FIAC 2016 Expands Program With Addition of Parades Performance Festival

Are fairs becoming the best events to enjoy top performance art?

Alex Cecchetti, Nuovo Mondo (2014). Courtesy David Janesko and FIAC.

The 43rd of edition of the FIAC fair in Paris will feature an exciting new addition: a performance festival called Parades for FIAC, which will take place across several locations in the city.

This year, the France’s premier contemporary art fair will bring together 186 galleries from around the world, of which 42 will be first-time exhibitors at the fair.

The fair is also launching a series of new features, including the section On Site, which features sculptural works installed inside the Petit Palais. In addition, the Grand Palais, FIAC’s traditional venue, is opening a new exhibition room called Salon Jean Perrin, which will focus on the exhibition of works by late 20th century artists.

FIAC, Paris. Courtesy of Marc Domage and FIAC.

FIAC, Paris. Courtesy of Marc Domage and FIAC.

Yet, one of the most exciting additions to this year’s edition has just been announced: the new performance festival Parades for FIAC, aimed at highlighting the role of music, dance, performance, and poetry in the role of contemporary art.

Parades is produced in association with the Louvre Museum, which will offer various courtyard for contemporary dance performances throughout the week. Performances will also take place in both the Grand Palais and the Petit Palais, and other locations in the city.

Bouchra Ouizguen, Corbeaux, 2014. Coutesy Corbeaux, 2014. Courtesy Hasnae El Ouarga and FIAC.

Bouchra Ouizguen, Corbeaux, 2014. Courtesy Hasnae El Ouarga and FIAC.

The festival will kick off on October 17 with Bouchra Ouizguen’s Corbeaux. This piece was created in 2014 by the Moroccan dancer and choreographer, and encompasses a nomadic performance based on geometry and transformation.
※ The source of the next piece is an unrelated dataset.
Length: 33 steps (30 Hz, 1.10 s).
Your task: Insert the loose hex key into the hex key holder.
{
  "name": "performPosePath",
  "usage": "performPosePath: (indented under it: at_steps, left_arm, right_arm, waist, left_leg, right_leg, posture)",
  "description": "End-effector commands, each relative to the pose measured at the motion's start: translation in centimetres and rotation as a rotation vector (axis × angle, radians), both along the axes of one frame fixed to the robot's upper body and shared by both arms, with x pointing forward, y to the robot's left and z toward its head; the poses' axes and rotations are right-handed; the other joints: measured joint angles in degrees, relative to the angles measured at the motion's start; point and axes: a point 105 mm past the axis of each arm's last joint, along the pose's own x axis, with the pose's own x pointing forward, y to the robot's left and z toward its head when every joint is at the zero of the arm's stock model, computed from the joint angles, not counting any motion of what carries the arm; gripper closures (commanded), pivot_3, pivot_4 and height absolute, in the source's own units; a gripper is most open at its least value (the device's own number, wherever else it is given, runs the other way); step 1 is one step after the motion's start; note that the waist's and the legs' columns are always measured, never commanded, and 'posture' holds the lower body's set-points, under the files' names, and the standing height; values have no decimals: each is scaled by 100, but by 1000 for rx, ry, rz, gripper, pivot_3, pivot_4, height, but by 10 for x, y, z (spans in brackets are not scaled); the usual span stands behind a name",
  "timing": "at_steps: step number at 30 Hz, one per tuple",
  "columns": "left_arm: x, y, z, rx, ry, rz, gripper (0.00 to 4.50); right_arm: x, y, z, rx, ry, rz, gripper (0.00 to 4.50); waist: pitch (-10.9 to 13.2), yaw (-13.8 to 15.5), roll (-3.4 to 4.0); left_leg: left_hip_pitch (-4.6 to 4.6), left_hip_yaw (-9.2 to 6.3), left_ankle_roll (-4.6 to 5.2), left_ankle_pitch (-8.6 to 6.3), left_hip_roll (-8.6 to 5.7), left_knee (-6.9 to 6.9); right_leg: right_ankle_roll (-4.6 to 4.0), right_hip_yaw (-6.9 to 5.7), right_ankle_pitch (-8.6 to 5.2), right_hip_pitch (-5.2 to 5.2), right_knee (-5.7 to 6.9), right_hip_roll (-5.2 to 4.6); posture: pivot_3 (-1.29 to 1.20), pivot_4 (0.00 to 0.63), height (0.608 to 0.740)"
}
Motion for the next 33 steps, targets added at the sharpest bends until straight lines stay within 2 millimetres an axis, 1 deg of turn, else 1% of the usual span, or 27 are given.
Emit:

Noteworthy performances throughout the week include artist, poet, and choreographer Alex Cecchetti’s Nuovo Mondo. This unique performance will take place at the Palais de la Découverte, where the audience will be guided through Heaven and Hell with the use of poetry alone. Participants will walk the dark and empty halls of the Palais, where they will encounter the work of contemporary poets in abandoned laboratories, electrified fields, the planetarium, offices, and narrow passages.

The artist Alexandre Singh has planned a series of discussion on themes taken from his ambitious 2013 play The Humans, which range from cosmology and cosmogony to pictorial satire, drama, dance, and religion. The discussion will take the form of casual conversations between the artist and experts in each field.

Boris Charmatz, If Tate Modern was Musée de la danse (2015)Photo:© Hugo Glendinning 2015 via Tate

Boris Charmatz, If Tate Modern was Musée de la danse (2015). Photo ©Hugo Glendinning 2015 via Tate.

Other significant performers that will appear in Parades for FIAC include Tim Etchells, writer and director of world-renowned performance company Forced Entertainment; the dancer Boris Charmatz; and Otobong Nkanga, winner of the 2015 Yanghyun Prize.

Also participating is performance artist Zhana Ivanova, who is concerned with fluctuation of social and power relations within her performances; and Cally Spooner, whose work offers a performative angle shaped by her early training in philosophy.

FIAC” will take place at the Grand Palais, Paris, and other locations around the city from October 20- 23, 2016.

“Parades for FIAC” will take place in various significant Parisian locations near the Grand Palais, Paris from October 17- 23, 2016.